Frederico Bussinger, consultor do Instituto de Desenvolvimento, Logística, Transporte e Meio Ambiente (Idelt), aponta como gargalo para a integração das hidrovias a frota de embarcações aplicada, que não é diversificada. “Nossas barcaças não operam em rios com baixo calado”, diz.
Há outros pontos. Segundo ele, existem leis para o uso múltiplo das águas, mas não uma gestão da utilização, o que gera a necessidade de uma articulação intermodal. Os rios, prossegue o consultor, também precisam ser observados como organismos vivos, que possuem as suas peculiaridades, demandando soluções pontuais.
Para Bussinger, também não existem corredores logísticos de desenvolvimento, mas o aspecto central fica por conta da falta de governança para as hidrovias. “São regulações multifocais, imprevisíveis e com inexistência de compliance. Planejar é importante, mas executar e cumprir o que foi planejado pode dar o salto de qualidade que as hidrovias necessitam.”
O presidente do Instituto Brasil Logística, Clythio Backx van Buggenhout, faz um contraponto. Na opinião do executivo, as hidrovias estão se consolidando, e o país tem solucionado os gargalos enquanto as companhias operam. Mas ele também faz críticas. “Na Região Norte não temos nenhuma hidrovia, justamente por falta de infraestrutura. O que existe são apenas vias navegáveis”, define.

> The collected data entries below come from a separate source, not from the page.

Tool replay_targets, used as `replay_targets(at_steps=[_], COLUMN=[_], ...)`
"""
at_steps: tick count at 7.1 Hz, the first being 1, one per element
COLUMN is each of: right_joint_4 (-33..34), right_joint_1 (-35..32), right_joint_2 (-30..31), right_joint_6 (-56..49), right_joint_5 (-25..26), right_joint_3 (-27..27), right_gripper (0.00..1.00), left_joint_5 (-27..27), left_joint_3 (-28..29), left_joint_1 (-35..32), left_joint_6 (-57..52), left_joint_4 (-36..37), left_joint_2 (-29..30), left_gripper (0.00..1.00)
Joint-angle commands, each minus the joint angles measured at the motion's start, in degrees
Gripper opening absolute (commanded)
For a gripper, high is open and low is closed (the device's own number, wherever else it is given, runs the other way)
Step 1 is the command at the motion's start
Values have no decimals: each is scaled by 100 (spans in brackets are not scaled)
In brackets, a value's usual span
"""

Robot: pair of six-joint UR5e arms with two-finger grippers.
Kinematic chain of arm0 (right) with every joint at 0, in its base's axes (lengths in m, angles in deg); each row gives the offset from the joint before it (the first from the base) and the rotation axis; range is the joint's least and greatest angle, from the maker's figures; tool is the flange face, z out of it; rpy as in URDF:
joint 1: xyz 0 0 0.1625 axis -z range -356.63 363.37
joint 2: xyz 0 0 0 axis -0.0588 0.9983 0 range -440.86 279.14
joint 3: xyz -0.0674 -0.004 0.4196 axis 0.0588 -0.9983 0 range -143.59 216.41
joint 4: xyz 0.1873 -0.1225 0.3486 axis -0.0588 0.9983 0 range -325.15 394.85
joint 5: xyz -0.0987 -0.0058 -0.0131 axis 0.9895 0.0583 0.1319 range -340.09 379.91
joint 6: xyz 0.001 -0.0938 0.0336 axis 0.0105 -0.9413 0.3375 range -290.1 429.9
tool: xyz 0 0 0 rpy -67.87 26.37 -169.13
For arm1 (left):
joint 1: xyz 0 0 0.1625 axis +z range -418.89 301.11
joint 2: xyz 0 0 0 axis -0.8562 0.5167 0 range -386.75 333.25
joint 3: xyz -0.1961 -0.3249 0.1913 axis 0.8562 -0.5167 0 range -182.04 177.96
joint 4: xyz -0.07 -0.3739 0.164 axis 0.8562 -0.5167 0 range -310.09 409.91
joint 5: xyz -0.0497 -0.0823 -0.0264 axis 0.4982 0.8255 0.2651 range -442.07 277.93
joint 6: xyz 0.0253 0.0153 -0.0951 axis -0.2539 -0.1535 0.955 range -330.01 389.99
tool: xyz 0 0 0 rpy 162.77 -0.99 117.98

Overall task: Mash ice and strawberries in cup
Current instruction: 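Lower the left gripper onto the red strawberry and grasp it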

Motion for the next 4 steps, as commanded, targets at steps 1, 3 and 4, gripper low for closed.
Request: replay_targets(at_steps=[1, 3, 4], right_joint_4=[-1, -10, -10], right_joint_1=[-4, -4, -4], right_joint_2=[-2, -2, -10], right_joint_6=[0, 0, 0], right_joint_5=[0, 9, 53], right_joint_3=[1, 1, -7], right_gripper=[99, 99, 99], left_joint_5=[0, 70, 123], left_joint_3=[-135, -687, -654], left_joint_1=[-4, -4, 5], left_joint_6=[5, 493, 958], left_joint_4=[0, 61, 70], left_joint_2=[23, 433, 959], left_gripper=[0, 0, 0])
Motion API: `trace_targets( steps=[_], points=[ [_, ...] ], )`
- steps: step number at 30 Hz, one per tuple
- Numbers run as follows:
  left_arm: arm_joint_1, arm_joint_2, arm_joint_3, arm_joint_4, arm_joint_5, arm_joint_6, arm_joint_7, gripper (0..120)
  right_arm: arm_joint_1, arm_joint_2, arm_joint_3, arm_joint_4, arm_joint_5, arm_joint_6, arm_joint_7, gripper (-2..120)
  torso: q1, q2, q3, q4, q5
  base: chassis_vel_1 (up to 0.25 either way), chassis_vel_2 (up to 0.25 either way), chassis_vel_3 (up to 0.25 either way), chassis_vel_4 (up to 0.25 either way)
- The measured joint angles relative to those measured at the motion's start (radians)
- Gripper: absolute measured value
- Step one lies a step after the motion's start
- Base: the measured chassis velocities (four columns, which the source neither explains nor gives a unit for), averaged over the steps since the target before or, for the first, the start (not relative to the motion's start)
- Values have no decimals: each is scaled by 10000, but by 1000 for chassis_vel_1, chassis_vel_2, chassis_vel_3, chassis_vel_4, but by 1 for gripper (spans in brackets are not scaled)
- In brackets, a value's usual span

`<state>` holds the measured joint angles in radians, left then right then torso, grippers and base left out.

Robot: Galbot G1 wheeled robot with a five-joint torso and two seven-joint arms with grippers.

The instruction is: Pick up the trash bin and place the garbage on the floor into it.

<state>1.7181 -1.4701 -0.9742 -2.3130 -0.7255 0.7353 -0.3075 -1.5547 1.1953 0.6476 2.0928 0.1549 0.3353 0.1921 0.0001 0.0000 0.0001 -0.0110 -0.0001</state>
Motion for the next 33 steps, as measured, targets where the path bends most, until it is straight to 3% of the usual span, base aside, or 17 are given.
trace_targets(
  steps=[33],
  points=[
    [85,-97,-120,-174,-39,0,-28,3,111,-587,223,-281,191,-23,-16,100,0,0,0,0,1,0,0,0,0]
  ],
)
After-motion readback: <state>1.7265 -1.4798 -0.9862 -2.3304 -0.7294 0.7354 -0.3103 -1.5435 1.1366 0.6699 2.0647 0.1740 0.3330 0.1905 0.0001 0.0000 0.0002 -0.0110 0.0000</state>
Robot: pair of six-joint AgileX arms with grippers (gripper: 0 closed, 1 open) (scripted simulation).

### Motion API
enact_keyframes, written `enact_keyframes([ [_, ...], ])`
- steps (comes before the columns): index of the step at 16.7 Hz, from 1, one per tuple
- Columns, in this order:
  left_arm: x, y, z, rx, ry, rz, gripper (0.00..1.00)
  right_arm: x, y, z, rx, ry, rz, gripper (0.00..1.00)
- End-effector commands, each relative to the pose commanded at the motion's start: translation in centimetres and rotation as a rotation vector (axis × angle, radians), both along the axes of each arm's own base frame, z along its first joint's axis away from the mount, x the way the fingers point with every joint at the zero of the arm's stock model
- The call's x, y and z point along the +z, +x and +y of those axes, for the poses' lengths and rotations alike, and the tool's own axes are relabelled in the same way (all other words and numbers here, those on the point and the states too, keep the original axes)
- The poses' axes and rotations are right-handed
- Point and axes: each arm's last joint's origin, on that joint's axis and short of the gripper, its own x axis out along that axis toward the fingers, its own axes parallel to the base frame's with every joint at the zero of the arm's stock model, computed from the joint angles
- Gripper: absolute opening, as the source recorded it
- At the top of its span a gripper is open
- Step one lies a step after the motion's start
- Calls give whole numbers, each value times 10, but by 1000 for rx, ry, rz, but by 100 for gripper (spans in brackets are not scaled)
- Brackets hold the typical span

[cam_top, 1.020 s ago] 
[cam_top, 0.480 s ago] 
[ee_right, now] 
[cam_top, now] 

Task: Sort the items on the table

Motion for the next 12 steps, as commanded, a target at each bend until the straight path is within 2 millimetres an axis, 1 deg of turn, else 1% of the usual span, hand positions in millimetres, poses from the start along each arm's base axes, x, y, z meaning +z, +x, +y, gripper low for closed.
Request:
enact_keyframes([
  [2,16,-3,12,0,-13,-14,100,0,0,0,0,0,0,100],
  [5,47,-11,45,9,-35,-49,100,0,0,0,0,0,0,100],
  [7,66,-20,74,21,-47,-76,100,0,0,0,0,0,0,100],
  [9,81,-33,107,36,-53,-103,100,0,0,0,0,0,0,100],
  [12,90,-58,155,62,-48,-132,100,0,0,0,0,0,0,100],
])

Pedro Victória Júnior, do Centro de Estudos Avançados em Navegação Interior (Ceani), afirma que falta uma visão integrada da logística. Ele também lembra que devem ser revisitados os modelos de investimento e concessões. “Há muitos anos só se discute ferrovia e rodovia e em detrimento das hidrovias. É preciso de alguma forma alterar essa lógica e a agenda hidroviária precisa constar nos projetos do governo, e não ficar em segundo plano, como sempre ficou”, sentencia.
Integração
Mas com todas essas questões, como estreitar as relações com os países vizinhos e fomentar a utilização das hidrovias na América do Sul? João Carlos Parkinson de Castro, do ministério das Relações Exteriores, ressalta que é necessário atualizar os marcos normativos que regulam o tráfego nas hidrovias. E o ministro lembra que as resoluções datam da década de 1970.
Segundo ele, entretanto, esse é não é um tema acolhido pelo governo peruano, por exemplo. Os governos equatoriano e colombiano, revela o ministro, receberam bem a ideia, enquanto que as tratativas com a Venezuela estão paralisadas. Já o arco norte não está sendo utilizado, com a integração junto ao Canal do Panamá não realizada devido a altas taxas.
Castro também destaca a importância do desenvolvimento da multimodalidade, com a concepção de um corredor hidroviário bioceânico, utilizando os modais rodoviário e hidroviário que são, na opinião do ministro, frentes complementares. “Devemos pensar a movimentação de cargas em escala continental”, enfatiza.
O presidente do Instituto de Relações Internacionais e Comércio Exterior (Irice), Rubens Barbosa, salienta que o sistema hidroviário brasileiro é fomentador da economia e estimula novas práticas quanto ao comércio exterior. De acordo com ele, para que esse cenário seja permanente e a integração com a América do Sul realmente ocorra, o Brasil deve se empenhar para que haja uma autoridade internacional na hidrovia e seja dado um tratamento político ao modal. “Isso trará segurança jurídica, gerando uma onda de investimentos”, afirma.